PROBLEM STATEMENT:
Your answer must consist of exactly the lines below, starting with the line with "robot arm link at (281, 238): (245, 208, 191)" and going on through the line with "rail bracket at (483, 356): (492, 368, 207)", and nothing else.

RECORDS SHOWN:
★ ★ ★ ★ ★

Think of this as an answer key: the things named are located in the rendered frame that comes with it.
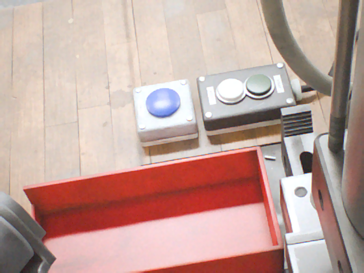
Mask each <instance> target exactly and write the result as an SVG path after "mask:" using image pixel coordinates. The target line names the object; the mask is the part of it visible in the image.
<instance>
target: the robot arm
mask: <svg viewBox="0 0 364 273"><path fill-rule="evenodd" d="M45 234H46V231H44V230H43V228H42V227H41V226H40V225H39V224H38V223H37V221H36V220H35V219H34V218H33V217H32V216H31V215H30V214H29V213H28V212H27V211H26V210H25V208H24V207H22V206H21V205H20V204H19V203H18V202H17V201H16V200H15V199H14V198H12V197H10V196H9V195H8V194H6V193H5V192H2V191H1V190H0V273H48V271H49V270H50V269H51V265H52V264H53V263H54V262H55V261H56V259H57V258H56V257H55V255H53V254H52V253H51V251H49V250H48V249H47V247H46V246H45V245H44V244H43V243H42V242H41V240H42V237H43V236H45Z"/></svg>
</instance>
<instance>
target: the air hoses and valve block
mask: <svg viewBox="0 0 364 273"><path fill-rule="evenodd" d="M259 1H260V4H261V9H262V11H263V15H264V21H265V23H266V26H267V29H268V33H269V35H270V37H271V39H272V41H273V43H274V45H275V46H276V48H277V50H278V52H279V54H280V55H281V56H282V57H283V60H284V61H285V62H286V63H287V65H288V66H289V67H290V69H291V70H292V71H293V72H294V73H295V74H296V75H297V76H298V77H299V78H300V79H301V80H303V82H304V83H305V84H307V85H309V86H310V87H311V88H312V89H313V90H316V91H317V92H319V93H321V94H324V95H326V96H329V97H332V84H333V77H330V76H329V75H328V74H325V73H324V72H322V70H320V69H318V68H317V67H316V66H315V65H314V64H313V63H312V62H311V61H310V60H309V59H308V58H307V56H306V55H305V54H304V52H303V51H302V50H301V48H300V46H299V45H298V42H297V41H296V40H295V38H294V36H293V32H292V31H291V29H290V27H289V22H288V20H287V17H286V15H285V11H284V5H283V0H259ZM352 89H353V83H350V92H349V98H348V113H347V117H346V127H345V129H348V119H349V113H350V104H351V99H352Z"/></svg>
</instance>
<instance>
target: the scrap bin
mask: <svg viewBox="0 0 364 273"><path fill-rule="evenodd" d="M22 189H23V191H24V193H25V194H26V196H27V198H28V200H29V201H30V203H31V216H32V217H33V218H34V219H35V220H36V221H37V223H38V224H39V225H40V226H41V227H42V228H43V230H44V231H46V234H45V236H43V237H42V240H41V242H42V243H43V244H44V245H45V246H46V247H47V249H48V250H49V251H51V253H52V254H53V255H55V257H56V258H57V259H56V261H55V262H54V263H53V264H52V265H51V269H50V270H49V271H48V273H284V247H283V242H282V236H281V232H280V227H279V225H278V220H277V214H276V210H275V207H274V202H273V199H272V192H271V189H270V185H269V182H268V177H267V170H266V167H265V162H264V160H263V155H262V153H261V147H260V146H256V147H252V148H242V149H236V150H233V151H226V152H223V153H213V154H208V155H202V156H199V157H189V158H185V159H179V160H175V161H169V162H159V163H155V164H149V165H145V166H136V167H132V168H126V169H122V170H115V171H111V172H102V173H98V174H92V175H85V176H81V177H72V178H68V179H61V180H58V181H52V182H44V183H37V184H33V185H27V186H24V187H22Z"/></svg>
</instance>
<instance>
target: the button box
mask: <svg viewBox="0 0 364 273"><path fill-rule="evenodd" d="M256 74H263V75H266V76H268V77H269V78H270V80H271V81H272V89H271V90H270V92H269V93H267V94H266V95H262V96H253V95H251V94H249V93H248V91H247V89H246V82H247V80H248V78H249V77H250V76H253V75H256ZM227 79H236V80H238V81H240V82H241V83H242V85H243V88H244V93H243V95H242V96H241V97H240V98H239V99H238V100H233V101H228V100H223V99H222V98H221V97H220V96H219V95H218V86H219V85H220V83H221V82H222V81H225V80H227ZM196 82H197V87H198V93H199V97H200V106H201V112H202V116H203V122H204V129H205V133H206V134H207V135H209V136H210V135H217V134H223V133H230V132H234V131H240V130H244V129H253V128H257V127H264V126H267V125H274V124H281V109H284V108H287V107H294V106H296V101H300V100H302V93H305V92H311V91H314V90H313V89H312V88H311V87H310V86H309V85H307V84H303V85H300V82H299V80H298V79H293V80H292V81H290V80H289V76H288V73H287V67H286V65H285V63H284V62H279V63H275V64H269V65H265V66H256V67H252V68H245V69H242V70H235V71H226V72H222V73H216V74H212V75H206V76H202V77H197V79H196Z"/></svg>
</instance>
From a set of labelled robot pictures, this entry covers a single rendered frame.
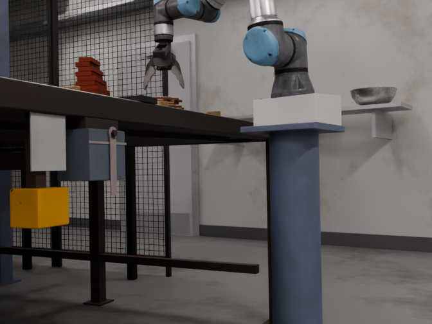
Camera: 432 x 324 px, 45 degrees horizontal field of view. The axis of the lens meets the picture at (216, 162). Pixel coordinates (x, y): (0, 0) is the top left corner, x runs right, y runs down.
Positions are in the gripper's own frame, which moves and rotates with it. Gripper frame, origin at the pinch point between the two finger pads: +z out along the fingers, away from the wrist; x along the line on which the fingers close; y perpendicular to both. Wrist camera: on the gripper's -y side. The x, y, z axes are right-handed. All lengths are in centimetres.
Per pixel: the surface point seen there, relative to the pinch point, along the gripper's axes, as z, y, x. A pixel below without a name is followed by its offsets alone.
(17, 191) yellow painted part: 33, -91, 11
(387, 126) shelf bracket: -2, 257, -134
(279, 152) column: 25, -16, -43
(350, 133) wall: 2, 286, -108
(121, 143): 23, -67, -4
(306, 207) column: 43, -17, -51
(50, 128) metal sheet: 21, -86, 6
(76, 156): 26, -77, 4
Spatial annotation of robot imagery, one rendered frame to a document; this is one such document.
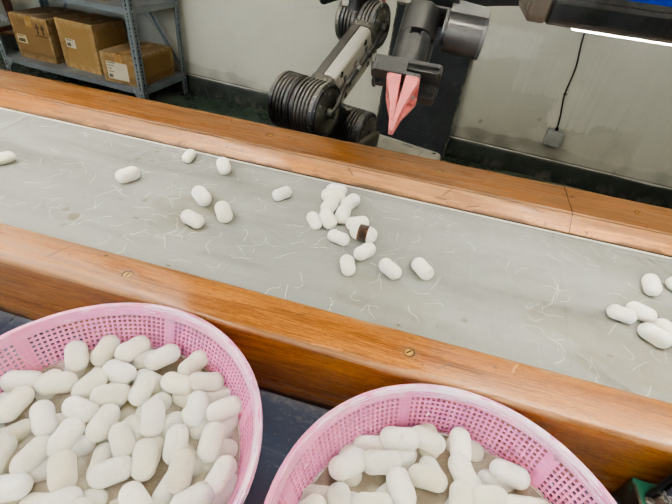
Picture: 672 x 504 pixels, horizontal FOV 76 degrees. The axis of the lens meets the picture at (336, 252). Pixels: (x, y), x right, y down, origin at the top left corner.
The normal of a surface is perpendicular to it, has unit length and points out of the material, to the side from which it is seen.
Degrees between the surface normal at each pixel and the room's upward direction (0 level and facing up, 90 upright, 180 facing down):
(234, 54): 91
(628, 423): 0
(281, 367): 90
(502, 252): 0
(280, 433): 0
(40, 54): 91
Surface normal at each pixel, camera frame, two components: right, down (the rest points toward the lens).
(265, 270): 0.10, -0.78
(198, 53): -0.34, 0.54
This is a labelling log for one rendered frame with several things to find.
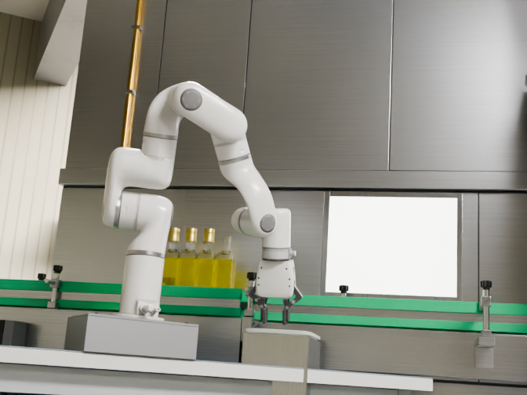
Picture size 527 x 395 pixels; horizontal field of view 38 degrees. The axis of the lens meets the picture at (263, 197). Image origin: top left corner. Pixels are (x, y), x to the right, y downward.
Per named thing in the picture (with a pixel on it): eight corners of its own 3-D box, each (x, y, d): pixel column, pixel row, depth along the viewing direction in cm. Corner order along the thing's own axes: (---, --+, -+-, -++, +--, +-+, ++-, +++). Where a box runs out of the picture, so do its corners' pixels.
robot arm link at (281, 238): (245, 208, 191) (227, 206, 199) (245, 249, 191) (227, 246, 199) (296, 207, 198) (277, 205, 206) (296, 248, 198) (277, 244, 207)
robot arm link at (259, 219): (212, 161, 194) (233, 239, 198) (236, 161, 183) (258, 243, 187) (240, 152, 198) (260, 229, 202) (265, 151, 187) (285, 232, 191)
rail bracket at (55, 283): (60, 310, 227) (66, 266, 230) (49, 308, 220) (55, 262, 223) (48, 309, 228) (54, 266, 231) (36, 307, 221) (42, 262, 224)
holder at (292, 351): (321, 371, 215) (323, 342, 216) (307, 367, 189) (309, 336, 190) (262, 367, 218) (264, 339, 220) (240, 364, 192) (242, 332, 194)
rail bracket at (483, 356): (492, 368, 207) (492, 286, 213) (498, 367, 191) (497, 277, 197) (474, 367, 208) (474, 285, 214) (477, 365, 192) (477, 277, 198)
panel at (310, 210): (461, 303, 232) (462, 195, 240) (462, 302, 229) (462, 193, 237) (179, 291, 251) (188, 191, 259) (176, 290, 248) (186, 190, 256)
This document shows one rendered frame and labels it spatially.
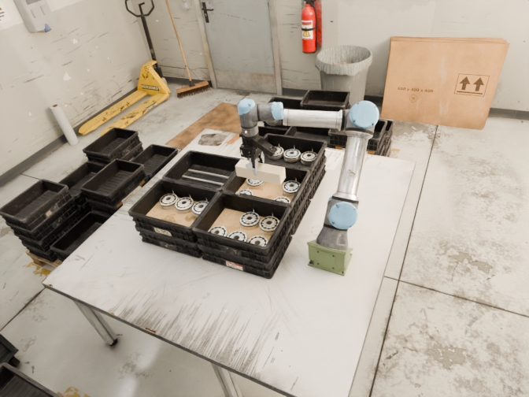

★ ★ ★ ★ ★

EXERCISE ANSWER:
robot arm link at (281, 238): (245, 208, 191) (227, 206, 199) (245, 249, 191) (227, 246, 199) (296, 207, 198) (277, 205, 206) (296, 248, 198) (277, 244, 207)
robot arm link at (259, 219): (212, 161, 194) (233, 239, 198) (236, 161, 183) (258, 243, 187) (240, 152, 198) (260, 229, 202) (265, 151, 187) (285, 232, 191)
rail bracket at (55, 283): (60, 310, 227) (66, 266, 230) (49, 308, 220) (55, 262, 223) (48, 309, 228) (54, 266, 231) (36, 307, 221) (42, 262, 224)
holder at (292, 351): (321, 371, 215) (323, 342, 216) (307, 367, 189) (309, 336, 190) (262, 367, 218) (264, 339, 220) (240, 364, 192) (242, 332, 194)
rail bracket at (483, 356): (492, 368, 207) (492, 286, 213) (498, 367, 191) (497, 277, 197) (474, 367, 208) (474, 285, 214) (477, 365, 192) (477, 277, 198)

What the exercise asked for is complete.